Okay, sometimes the WG Chairs or the responsible AD do this
for WG drafts. But doing it too late is sub-optimal, after
all a review request *could* trigger a no-nonsense review.
[message/news template]
> I'm inclined not to bother with this unless people feel it
> would be worthwhile. It makes the draft longer and I don't
> think anyone's going to care.
Clearly I think it is worthwhile, because IANA cannot do much
to "obsolete" message/news without a template. All they can
do without template is update their 1036 reference to USEPRO.
But it might be possible to submit the template individually,
should I try this ? In that case I'd be at least confident
about posting a review request "on behalf of the USEFOR WG",
e.g. I'd know that I can't say "on behalf of".
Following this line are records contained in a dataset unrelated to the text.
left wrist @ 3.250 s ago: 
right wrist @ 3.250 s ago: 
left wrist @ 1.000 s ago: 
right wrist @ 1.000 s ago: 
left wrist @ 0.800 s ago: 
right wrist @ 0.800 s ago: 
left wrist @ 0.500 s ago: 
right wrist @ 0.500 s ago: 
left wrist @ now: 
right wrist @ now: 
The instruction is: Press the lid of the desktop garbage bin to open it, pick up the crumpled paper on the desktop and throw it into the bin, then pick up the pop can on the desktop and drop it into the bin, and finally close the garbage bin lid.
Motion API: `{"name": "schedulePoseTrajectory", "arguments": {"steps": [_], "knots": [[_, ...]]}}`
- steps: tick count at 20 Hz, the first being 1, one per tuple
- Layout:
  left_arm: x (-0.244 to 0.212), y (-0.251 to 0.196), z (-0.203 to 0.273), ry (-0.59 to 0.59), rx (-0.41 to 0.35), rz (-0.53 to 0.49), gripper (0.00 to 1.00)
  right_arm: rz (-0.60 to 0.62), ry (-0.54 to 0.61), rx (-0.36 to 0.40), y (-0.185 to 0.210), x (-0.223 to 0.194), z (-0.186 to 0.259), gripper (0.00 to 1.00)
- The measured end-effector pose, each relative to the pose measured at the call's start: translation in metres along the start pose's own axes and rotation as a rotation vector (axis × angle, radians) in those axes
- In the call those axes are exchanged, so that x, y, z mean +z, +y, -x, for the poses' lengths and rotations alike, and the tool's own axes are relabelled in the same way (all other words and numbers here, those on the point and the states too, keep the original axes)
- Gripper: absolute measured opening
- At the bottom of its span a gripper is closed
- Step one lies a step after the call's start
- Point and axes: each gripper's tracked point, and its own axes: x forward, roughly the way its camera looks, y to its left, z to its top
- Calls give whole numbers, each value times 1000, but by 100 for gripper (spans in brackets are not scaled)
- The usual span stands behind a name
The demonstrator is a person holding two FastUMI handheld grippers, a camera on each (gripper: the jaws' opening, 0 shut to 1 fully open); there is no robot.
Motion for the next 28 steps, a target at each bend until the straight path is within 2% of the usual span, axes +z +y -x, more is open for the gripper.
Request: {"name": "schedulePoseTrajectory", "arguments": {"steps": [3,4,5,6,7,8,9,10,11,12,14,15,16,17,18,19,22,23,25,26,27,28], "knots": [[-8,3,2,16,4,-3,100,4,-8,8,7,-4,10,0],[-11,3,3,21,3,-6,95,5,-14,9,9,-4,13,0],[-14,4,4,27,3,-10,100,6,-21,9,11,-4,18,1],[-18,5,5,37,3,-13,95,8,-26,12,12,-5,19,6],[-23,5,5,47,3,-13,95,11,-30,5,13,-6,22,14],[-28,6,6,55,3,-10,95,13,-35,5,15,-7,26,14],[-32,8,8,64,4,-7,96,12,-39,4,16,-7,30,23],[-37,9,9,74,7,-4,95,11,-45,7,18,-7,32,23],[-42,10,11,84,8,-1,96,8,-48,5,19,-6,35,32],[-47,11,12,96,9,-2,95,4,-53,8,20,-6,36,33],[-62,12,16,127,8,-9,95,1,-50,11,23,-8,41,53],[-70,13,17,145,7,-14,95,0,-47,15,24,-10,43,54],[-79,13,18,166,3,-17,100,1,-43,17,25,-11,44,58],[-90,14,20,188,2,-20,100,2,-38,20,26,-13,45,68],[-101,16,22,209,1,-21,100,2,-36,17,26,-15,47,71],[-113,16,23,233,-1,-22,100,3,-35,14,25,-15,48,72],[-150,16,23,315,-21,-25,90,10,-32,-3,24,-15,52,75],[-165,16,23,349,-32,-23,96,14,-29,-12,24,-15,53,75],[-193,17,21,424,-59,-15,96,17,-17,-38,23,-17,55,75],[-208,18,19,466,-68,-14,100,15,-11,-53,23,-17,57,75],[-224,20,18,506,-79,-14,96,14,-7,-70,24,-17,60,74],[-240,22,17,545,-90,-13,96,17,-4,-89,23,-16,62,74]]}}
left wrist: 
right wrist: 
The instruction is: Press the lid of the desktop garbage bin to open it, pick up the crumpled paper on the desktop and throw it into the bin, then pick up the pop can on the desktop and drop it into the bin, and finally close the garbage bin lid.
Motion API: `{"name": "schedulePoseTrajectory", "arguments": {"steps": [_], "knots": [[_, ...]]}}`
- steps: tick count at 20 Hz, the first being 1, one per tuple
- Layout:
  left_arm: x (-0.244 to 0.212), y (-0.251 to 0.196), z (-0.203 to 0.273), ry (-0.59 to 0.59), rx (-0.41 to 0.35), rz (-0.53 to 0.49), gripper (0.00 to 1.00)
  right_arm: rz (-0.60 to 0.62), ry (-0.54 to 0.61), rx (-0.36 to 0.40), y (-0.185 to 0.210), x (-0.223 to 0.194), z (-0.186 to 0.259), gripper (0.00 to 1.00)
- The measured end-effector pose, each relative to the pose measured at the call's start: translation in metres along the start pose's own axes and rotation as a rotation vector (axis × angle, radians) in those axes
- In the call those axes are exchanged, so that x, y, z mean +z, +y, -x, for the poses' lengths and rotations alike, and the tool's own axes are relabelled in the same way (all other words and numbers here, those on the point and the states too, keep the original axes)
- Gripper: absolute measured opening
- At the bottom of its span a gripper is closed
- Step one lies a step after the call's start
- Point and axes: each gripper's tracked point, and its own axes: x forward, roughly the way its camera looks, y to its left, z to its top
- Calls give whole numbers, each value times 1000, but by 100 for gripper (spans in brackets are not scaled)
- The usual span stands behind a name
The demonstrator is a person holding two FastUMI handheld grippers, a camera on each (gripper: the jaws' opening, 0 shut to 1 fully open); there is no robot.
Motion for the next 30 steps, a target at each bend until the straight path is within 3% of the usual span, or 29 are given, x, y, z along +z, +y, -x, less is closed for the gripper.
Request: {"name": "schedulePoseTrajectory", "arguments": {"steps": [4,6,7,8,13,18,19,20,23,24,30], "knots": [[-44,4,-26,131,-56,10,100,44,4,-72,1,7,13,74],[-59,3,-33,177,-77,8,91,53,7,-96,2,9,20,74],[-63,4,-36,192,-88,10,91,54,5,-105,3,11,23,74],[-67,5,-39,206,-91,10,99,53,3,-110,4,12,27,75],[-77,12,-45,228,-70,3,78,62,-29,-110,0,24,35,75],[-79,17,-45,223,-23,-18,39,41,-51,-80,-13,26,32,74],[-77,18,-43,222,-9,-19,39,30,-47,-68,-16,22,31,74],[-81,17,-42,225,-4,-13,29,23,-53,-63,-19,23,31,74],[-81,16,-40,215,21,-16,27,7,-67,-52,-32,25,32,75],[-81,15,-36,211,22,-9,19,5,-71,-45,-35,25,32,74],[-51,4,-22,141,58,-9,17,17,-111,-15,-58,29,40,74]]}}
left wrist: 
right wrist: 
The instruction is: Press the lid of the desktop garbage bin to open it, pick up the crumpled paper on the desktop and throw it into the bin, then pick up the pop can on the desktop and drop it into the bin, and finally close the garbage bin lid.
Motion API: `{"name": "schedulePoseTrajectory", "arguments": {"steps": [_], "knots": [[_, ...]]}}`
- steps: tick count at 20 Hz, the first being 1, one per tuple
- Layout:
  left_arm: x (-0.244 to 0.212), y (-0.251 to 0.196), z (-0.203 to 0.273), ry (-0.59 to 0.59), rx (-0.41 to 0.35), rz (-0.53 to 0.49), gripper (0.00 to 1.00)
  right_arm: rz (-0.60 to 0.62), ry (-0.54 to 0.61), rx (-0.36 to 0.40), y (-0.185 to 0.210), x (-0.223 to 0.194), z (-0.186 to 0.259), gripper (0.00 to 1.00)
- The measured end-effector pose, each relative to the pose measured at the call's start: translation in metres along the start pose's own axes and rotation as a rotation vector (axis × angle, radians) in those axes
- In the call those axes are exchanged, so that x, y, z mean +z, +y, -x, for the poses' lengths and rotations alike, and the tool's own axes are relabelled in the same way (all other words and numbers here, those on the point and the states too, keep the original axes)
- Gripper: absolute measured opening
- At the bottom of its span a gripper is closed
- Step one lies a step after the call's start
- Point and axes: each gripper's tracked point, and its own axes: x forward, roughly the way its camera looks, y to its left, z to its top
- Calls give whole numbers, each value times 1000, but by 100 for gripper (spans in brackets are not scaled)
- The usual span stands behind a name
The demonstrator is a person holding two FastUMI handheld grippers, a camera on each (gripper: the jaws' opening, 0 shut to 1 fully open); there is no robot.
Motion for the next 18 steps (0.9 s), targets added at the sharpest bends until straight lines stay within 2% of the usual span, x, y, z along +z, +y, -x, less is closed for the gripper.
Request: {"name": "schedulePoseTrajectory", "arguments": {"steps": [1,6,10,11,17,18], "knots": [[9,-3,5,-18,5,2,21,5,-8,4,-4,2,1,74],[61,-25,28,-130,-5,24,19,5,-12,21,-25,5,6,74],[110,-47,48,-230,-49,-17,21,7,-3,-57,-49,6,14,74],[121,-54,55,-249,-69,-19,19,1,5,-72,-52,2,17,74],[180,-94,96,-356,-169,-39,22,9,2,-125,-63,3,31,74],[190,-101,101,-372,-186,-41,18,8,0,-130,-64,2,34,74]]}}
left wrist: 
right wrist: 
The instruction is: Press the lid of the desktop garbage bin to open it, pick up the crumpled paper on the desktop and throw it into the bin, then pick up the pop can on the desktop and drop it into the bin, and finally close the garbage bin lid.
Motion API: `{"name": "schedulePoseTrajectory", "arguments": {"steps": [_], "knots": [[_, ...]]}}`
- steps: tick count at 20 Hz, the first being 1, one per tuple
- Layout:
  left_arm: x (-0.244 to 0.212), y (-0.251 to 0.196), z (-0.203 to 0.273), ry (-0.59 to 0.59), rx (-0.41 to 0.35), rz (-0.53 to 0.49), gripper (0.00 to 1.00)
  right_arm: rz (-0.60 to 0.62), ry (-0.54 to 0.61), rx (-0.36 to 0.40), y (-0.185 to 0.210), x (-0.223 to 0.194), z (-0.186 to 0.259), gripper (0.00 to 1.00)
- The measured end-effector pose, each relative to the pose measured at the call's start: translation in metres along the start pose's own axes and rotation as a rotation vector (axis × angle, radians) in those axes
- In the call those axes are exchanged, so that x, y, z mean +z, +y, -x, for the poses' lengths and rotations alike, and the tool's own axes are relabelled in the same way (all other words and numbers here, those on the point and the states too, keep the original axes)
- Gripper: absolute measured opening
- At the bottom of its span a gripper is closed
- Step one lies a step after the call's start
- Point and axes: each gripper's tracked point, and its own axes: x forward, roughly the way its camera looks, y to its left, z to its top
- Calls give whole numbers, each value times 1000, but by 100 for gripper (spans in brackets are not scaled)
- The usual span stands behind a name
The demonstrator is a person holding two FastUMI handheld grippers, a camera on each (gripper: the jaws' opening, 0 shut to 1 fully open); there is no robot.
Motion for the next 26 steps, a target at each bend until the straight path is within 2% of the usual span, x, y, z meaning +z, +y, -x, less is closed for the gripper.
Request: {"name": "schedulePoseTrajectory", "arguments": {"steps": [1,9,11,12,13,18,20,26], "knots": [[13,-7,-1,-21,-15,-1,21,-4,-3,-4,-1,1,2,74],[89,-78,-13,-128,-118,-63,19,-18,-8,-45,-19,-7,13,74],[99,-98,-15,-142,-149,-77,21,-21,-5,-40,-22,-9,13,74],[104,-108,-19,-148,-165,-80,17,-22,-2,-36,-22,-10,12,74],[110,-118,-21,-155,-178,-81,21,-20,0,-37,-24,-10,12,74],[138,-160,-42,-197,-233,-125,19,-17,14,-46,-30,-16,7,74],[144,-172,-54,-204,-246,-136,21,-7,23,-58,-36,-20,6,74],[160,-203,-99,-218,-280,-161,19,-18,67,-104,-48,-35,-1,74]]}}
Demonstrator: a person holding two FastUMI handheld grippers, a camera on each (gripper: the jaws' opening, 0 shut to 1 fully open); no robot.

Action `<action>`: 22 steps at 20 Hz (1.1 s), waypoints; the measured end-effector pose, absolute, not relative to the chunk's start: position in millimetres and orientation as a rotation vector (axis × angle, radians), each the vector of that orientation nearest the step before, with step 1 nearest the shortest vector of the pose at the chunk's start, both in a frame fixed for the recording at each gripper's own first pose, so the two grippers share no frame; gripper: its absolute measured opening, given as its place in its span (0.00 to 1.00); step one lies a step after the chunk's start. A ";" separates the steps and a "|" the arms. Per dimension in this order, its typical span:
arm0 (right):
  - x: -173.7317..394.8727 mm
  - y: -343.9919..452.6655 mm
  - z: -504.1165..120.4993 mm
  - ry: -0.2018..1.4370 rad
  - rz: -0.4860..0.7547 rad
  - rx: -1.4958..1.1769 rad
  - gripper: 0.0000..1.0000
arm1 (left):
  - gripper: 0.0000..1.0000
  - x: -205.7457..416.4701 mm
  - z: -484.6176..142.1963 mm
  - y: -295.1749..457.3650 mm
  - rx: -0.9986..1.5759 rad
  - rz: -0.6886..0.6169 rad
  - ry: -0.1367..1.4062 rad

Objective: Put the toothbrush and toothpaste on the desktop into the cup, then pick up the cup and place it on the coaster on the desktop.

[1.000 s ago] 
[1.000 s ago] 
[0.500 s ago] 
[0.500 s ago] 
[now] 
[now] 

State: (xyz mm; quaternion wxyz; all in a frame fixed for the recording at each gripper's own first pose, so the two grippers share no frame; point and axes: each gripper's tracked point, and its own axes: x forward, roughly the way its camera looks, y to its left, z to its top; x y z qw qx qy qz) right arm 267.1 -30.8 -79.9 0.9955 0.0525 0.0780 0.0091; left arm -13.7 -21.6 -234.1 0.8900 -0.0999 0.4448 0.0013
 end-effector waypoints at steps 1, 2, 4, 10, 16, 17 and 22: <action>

>> BTW, where did you find "Disposition" in RFC 4288 ? It is
>> a good idea, but maybe it belongs to the "Interoperability".
> I didn't; I just didn't change it. This has been in the
> draft for quite a while. Should I remove it? I don't see
> Disposition anywhere in the media type registration either.
You could add an "Interoperability considerations" field, and
put the "default disposition inline" into this field. Maybe
Charles still knows where he found this ? (= not in RFC 4288)
For "message/news" I'd remove it as not more relevant if we
pick the "make it so" out-sourced IANA registration approach.